Néanmoins, il est observé une persistance des idées délirantes notamment de persécution sans aucune critique élaborée, et toujours associée à une certaine irritabilité, ainsi que l'absence de conscience de l'épisode actuel de la maladie, Mme [W] disant actuellement bénéficier de l'hospitalisation car cela la mettrait en sécurité par rapport à ses persécuteurs.
Devant l'anosognosie présentée par la patiente, et la symptomatologie qui nécessite de poursuivre les soins, la poursuite de la mesure de soins sous contrainte est justifiée.
La situation au plan clinique de Mme [W] [R] n'est pas stabilisée, et nécessite des soins assortis d'une surveillance médicale constante justifiant une hospitalisation complète, et ce afin de définir au mieux les modalités de sortie et un projet thérapeutique adaptés à sa problématique dans le cadre du réajustement du traitement et de l'évaluation en cours.
Les éléments ainsi recueillis dans le cadre du présent dossier confirment les troubles dont souffre Mme [R] [W].

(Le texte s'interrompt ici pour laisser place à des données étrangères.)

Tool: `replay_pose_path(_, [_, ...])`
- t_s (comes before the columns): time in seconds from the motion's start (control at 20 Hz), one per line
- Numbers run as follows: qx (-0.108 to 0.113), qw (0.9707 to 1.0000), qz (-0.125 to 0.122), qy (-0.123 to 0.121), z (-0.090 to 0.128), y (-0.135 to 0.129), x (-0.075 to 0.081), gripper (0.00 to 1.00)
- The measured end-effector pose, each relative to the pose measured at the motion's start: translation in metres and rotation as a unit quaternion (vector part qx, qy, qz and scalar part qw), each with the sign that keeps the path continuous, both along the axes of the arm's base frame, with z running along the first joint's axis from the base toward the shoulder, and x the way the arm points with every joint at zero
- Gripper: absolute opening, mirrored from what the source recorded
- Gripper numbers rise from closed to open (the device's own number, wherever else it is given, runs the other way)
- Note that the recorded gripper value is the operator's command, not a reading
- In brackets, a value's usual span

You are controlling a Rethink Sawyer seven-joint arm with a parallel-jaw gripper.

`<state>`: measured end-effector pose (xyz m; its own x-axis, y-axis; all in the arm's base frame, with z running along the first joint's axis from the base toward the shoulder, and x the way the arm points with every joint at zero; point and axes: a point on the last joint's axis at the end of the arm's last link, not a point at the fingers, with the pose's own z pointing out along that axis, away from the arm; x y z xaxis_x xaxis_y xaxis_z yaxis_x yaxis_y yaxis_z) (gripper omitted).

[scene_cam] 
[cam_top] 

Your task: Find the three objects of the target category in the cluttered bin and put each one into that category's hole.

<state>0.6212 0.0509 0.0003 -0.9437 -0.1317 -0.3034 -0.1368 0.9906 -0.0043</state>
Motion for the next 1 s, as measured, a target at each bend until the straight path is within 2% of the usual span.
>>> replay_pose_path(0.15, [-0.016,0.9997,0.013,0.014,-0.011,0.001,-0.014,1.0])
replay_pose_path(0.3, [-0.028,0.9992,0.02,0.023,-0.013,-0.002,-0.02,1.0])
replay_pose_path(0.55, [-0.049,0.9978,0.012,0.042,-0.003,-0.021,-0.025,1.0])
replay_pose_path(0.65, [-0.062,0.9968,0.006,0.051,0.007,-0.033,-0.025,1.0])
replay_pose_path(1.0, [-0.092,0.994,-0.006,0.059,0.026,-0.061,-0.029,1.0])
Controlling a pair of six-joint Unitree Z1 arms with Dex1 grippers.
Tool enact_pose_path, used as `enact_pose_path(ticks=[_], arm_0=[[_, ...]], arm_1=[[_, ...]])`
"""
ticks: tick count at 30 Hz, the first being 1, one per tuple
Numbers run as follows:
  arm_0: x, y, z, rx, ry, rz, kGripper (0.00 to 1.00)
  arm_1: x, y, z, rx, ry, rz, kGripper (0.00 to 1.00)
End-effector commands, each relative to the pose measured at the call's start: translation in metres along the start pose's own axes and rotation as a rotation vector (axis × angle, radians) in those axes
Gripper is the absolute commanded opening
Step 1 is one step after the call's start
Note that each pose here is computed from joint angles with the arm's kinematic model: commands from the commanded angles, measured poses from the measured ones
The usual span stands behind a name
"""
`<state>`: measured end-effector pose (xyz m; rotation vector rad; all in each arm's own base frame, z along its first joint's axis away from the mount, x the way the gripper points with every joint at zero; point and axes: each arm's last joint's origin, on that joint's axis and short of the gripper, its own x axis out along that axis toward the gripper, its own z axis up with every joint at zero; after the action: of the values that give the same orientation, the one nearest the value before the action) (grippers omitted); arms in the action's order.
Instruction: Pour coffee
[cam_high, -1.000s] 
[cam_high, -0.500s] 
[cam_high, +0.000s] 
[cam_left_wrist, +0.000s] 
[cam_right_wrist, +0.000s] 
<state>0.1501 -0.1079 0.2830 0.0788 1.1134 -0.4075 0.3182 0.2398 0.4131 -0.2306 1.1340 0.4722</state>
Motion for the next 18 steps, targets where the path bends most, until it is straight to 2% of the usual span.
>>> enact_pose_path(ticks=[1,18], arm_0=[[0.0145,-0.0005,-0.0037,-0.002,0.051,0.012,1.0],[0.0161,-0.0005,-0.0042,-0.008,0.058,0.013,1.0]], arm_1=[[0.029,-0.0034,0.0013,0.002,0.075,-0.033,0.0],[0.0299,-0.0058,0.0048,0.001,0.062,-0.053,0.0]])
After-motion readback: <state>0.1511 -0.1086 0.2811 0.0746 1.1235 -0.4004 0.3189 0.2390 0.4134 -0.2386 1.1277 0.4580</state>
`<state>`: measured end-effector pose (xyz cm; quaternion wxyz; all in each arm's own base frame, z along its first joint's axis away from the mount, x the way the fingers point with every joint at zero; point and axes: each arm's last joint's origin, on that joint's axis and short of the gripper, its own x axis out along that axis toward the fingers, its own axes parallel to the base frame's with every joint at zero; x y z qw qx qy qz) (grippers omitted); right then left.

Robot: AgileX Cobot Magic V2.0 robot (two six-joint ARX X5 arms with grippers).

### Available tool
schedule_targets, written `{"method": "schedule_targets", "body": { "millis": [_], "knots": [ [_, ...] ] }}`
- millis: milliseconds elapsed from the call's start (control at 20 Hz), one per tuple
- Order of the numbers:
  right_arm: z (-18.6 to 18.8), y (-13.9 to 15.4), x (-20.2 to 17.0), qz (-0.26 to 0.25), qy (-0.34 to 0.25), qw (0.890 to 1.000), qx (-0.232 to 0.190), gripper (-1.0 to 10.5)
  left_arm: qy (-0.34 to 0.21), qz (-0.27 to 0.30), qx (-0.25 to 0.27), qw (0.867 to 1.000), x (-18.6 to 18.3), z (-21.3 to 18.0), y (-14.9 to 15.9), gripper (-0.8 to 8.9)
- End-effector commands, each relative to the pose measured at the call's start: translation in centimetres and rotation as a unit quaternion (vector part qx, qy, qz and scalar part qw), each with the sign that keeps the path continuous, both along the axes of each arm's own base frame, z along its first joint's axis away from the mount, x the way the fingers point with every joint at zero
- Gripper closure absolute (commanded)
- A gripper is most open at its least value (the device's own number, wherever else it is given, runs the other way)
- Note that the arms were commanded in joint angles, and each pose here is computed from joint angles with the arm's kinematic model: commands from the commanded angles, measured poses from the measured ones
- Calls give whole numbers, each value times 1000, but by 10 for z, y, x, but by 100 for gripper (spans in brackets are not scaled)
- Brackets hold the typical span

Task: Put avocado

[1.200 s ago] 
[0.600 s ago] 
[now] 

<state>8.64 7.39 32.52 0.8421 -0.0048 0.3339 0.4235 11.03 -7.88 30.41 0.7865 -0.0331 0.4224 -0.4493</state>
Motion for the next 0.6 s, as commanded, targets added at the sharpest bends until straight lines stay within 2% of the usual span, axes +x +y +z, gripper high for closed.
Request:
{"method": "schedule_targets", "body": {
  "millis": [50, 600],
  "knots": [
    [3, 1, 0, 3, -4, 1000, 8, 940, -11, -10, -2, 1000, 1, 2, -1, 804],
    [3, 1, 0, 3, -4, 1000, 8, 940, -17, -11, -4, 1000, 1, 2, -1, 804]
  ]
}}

Ces éléments caractérisent la persistance d'un risque de compromettre sa propre intégrité physique en raison du surdosage en lithium.
L'hospitalisation complète de la patiente en service de psychiatrie est ainsi justifiée et sera maintenue.
Il importe de consolider cette patiente dans l'acceptation sincère de sa pathologie et du besoin de soins et dans la critique investie de son vécu de persécution notamment.
La mise en place d'un solide suivi ambulatoire constituera la prochaine étape.
Les dépens seront supportés par l'État.
PAR CES MOTIFS :
Nous, Laurent GRAVA délégué par M. le premier président de la cour d'appel de Grenoble, statuant publiquement par ordonnance réputée contradictoire et en dernier ressort,
Confirmons l'ordonnance rendue le 19 mai 2023 par le juge des libertés et de la détention de [Localité 1] ayant maintenu l'hospitalisation complète (hospitalisation à la demande d'un tiers) de Mme [R] [W], née le 26 décembre 1962 à [Localité 6] (38)
Disons que la présente ordonnance sera notifiée par les soins du greffe à l'ensemble des parties appelées par tout moyen.
Laissons les dépens à la charge de l'Etat.